The new study builds on the highly accurate and successful “MB-pol many-body potential” for water developed in Paesani’s lab, which recently has emerged as an accurate molecular model for water simulations from the gas to liquid to solid phases. “This is a new methodology that could revolutionize computational chemistry,” said SDSC Director Michael Norman.
As reported in the paper, the researchers investigated the performance of three machine learning techniques – permutationally invariant polynomials, neural networks, and Gaussian approximation potentials – in representing many-body interactions in water. Machine learning typically involves ‘training’ a computer or robot on millions of actions so that the computer learns how to derive insight and meaning from the data as time advances.
In the quantum world, all three methods have been consistently equivalent in reproducing large datasets involving the interaction of multiple particles – “many body” phenomena such as two-body and three-body energies – as well as water cluster interaction energies, all with great accuracy.
“We have demonstrated that these different machine learning techniques can effectively be employed to encode the highly complex quantum mechanical many-body interactions that arise when molecules interact,” said Thuong Nguyen, lead author of the study and a research scholar at UC San Diego when the research was conducted.

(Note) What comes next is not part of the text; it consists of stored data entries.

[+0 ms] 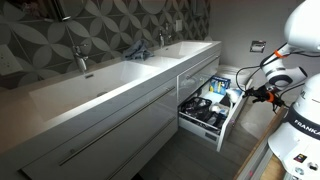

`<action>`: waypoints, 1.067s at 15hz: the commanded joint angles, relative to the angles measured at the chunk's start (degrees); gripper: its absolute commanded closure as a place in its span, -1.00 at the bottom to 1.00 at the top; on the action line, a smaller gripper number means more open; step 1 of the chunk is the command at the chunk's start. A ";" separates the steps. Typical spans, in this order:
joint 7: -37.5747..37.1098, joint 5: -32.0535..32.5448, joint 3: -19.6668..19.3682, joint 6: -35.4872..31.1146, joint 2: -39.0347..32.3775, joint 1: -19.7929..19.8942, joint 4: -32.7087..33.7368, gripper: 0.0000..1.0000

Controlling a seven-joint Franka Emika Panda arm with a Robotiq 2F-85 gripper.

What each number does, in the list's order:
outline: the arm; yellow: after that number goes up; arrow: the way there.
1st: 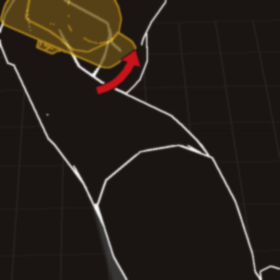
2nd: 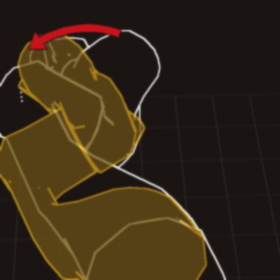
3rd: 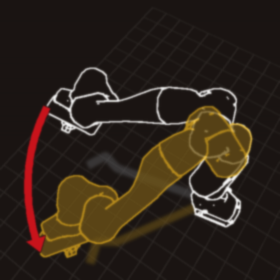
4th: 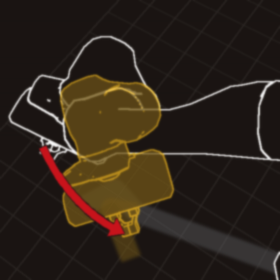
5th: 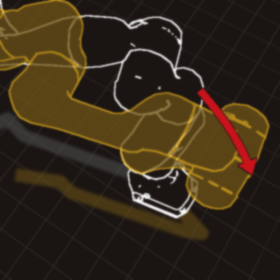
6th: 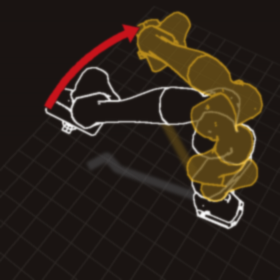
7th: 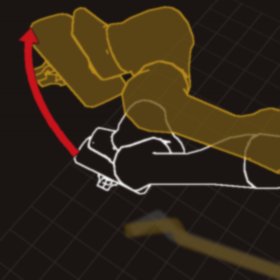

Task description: Open the right bottom drawer

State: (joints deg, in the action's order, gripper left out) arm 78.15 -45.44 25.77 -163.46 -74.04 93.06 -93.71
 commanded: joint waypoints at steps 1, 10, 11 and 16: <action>15.38 -5.52 14.49 -14.34 2.96 12.76 -14.48 -1.00; 14.42 12.08 36.43 -40.82 -2.84 30.64 -28.91 -1.00; 14.00 14.06 38.22 -43.79 -3.75 31.93 -31.30 -1.00; 13.12 15.46 38.96 -46.35 -3.89 31.56 -33.65 -1.00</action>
State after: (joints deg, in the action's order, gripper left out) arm 102.73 -36.92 68.92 -212.82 -83.78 126.48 -125.60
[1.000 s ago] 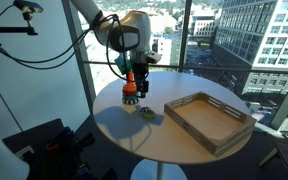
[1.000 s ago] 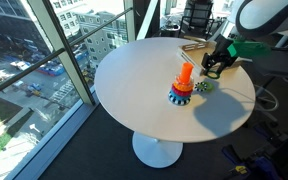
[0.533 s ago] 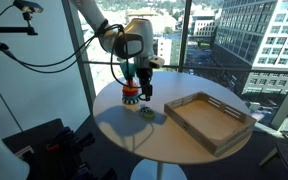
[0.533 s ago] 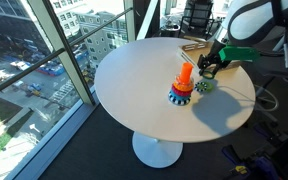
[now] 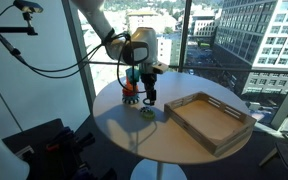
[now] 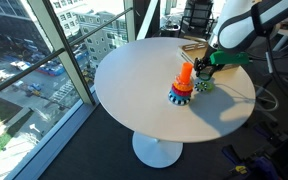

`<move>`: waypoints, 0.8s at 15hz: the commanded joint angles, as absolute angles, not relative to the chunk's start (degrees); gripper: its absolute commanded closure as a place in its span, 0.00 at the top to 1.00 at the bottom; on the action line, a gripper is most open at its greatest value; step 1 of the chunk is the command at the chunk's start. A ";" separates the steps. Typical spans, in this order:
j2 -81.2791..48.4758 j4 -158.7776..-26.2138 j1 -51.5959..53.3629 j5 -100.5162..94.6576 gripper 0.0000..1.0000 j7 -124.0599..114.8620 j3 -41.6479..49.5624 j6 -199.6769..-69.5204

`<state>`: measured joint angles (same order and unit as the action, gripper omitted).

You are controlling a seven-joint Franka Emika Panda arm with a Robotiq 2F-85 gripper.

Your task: Pick up the green ring from the ring holder and put it on the table

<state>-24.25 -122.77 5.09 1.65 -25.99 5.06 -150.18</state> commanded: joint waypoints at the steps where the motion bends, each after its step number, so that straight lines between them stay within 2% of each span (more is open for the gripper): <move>1: -27.46 -119.68 6.03 1.40 0.44 -27.40 6.09 -149.64; 4: -28.85 -118.82 6.16 1.59 0.44 -27.27 6.24 -149.26; 5: -28.96 -118.74 6.12 1.73 0.86 -26.97 6.13 -148.89; 6: -29.06 -118.66 6.07 1.85 0.94 -26.75 6.03 -148.78; 8: -28.61 -118.83 5.71 2.41 1.00 -25.79 5.39 -147.98; 12: -25.33 -119.85 5.18 2.93 1.00 -23.76 4.01 -143.43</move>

As for future efforts, these findings are not only important because the models are highly accurate, but also because it means researchers can choose the algorithms that best map to the available hardware, according to Andreas W. Goetz, a research scientist who directed the work at SDSC.
“Modern many-core processors, for instance, are well-suited to evaluate the complex expressions of the permutationally invariant polynomials, while massively parallel graphics processing units (GPUs) perform exceptionally well for neural networks,” Goetz said.
The development of complex neural networks with associated optimization processes was performed on SDSC’s Comet supercomputer GPU resources and Maverick, based at the Texas Advanced Computing Center (TACC), with allocations provided by the eXtreme Science and Engineering Discovery Environment (XSEDE).
Also participating in the study were researchers at the École Polytechnique Fédérale de Lausanne in Switzerland, Cambridge University in England, and the University of Göttingen in Germany.
This research was supported by the National Science Foundation through grant # ACI-1642336.